Elderly
women on trial for murder
LOS
ANGELES (AP) — The prosecution in the trial of two
elderly women accused of a murder-for-profit scheme on Tuesday showed jurors a
videotape of one defendant accusing the other of being too greedy in taking out
too many insurance policies on homeless men.
“It’s
your fault,” Olga Rutterschmidt, 75, told
co-defendant Helen Golay, 77, in the tape. “You can’t
have that many insurers. ... You were greedy. That’s the problem.”
The
tape was played during an opening statement by Los Angeles County Deputy
District Attorney Truc Do, who presented jurors an
outline of evidence she said will tie the women to the deaths of two homeless
men who were run over by cars.
Authorities
allege that the defendants conspired to insure two indigent men, kill them in
fake hit-and-run accidents and collect on the insurance policies.
Rutterschmidt and Golay each face two counts of murder and two counts of
conspiracy to commit murder for financial gain in the deaths of Paul Vados, 73, in 1999 and Kenneth McDavid,
51, in 2005. Both women have pleaded not guilty. The prosecution is not seeking
the death penalty.
“We
have evidence to show she’s not guilty,” Golay’s
attorney, Roger Jon Diamond, said in an interview Monday. “They have over 100
witnesses but they have no eyewitness, no confession. It’s all circumstantial.”
The
videotape was recorded by the FBI when the women were in custody for what was
initially a mail fraud investigation.
In
one part of the videotape, Golay coolly attempted to
say that one victim loved her and Rutterschmidt and
felt they were his family.
Rutterschmidt snapped back: “I was
the cousin. You were the fiancee.
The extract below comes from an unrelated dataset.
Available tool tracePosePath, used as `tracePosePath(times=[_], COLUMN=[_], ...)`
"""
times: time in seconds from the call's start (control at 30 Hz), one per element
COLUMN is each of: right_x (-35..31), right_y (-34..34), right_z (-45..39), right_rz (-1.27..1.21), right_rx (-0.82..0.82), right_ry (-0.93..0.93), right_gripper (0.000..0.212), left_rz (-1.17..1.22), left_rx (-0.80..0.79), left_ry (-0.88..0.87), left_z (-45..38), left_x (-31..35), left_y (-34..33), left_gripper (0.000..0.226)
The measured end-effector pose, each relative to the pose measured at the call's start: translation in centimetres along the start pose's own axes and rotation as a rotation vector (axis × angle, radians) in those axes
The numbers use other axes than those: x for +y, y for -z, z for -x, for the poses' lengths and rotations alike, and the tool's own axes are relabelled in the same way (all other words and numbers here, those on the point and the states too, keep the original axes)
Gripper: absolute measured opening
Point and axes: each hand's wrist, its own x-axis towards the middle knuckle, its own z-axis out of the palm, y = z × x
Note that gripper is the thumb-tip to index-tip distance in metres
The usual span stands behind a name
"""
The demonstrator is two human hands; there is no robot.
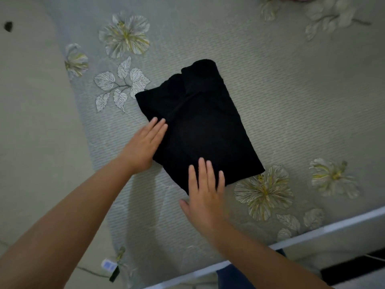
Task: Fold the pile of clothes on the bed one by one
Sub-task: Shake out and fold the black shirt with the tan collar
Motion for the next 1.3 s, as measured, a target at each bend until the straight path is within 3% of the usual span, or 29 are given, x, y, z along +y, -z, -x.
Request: tracePosePath(times=[0.2, 0.33, 0.4, 0.57, 0.7, 0.87, 1.13, 1.3], right_x=[-1.0, 0.7, 1.9, 4.9, 8.5, 14.1, 20.7, 26.6], right_y=[-3.0, -3.6, -3.0, -0.3, 1.9, 5.2, 15.2, 22.2], right_z=[-3.3, -3.5, -3.9, -4.9, -4.8, -4.1, -4.1, -2.2], right_rz=[0.183, 0.223, 0.252, 0.171, 0.191, 0.16, 0.06, 0.066], right_rx=[-0.059, 0.039, 0.133, 0.297, 0.321, 0.361, 0.482, 0.506], right_ry=[-0.05, 0.028, 0.088, 0.218, 0.269, 0.201, 0.123, 0.096], right_gripper=[0.079, 0.068, 0.061, 0.049, 0.057, 0.071, 0.067, 0.072], left_rz=[-0.148, -0.195, -0.181, -0.067, -0.036, -0.024, -0.012, -0.027], left_rx=[-0.193, -0.332, -0.327, -0.187, -0.046, 0.391, 0.452, 0.259], left_ry=[-0.132, -0.109, -0.089, -0.07, -0.04, -0.197, -0.181, -0.097], left_z=[-0.7, -1.8, -2.6, -4.3, -5.8, -7.6, -11.1, -13.3], left_x=[0.2, 1.7, 2.3, 3.4, 5.8, 10.7, 17.4, 24.1], left_y=[-1.0, -0.8, -0.5, -0.9, -1.0, 2.6, 14.6, 21.3], left_gripper=[0.088, 0.09, 0.095, 0.08, 0.064, 0.06, 0.062, 0.05])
Baloney.”
Do
said the women found the men in a homeless shelter at a Hollywood church, set
them up in apartments and supported them for two years, all the while taking
out multiple life insurance policies on them.
The
prosecutor said they ultimately profited to the tune of $2.8 million and were
still trying to collect on policies when they were arrested.
During
the prosecution’s opening statement, the jury was shown pictures of the
victims’ bodies, receipts for rent, a car that has been linked to one of the
killings and a rubber stamp with one victim’s signature that was allegedly used
to sign insurance policies.
The
case began in 2006 in federal court with a grand jury indicting the women on
nine counts each of mail fraud and related charges for making false insurance
claims. But when further evidence developed in the alleged hit-and-run scheme,
the case was transferred to Los Angeles County Superior Court and murder
charges were filed.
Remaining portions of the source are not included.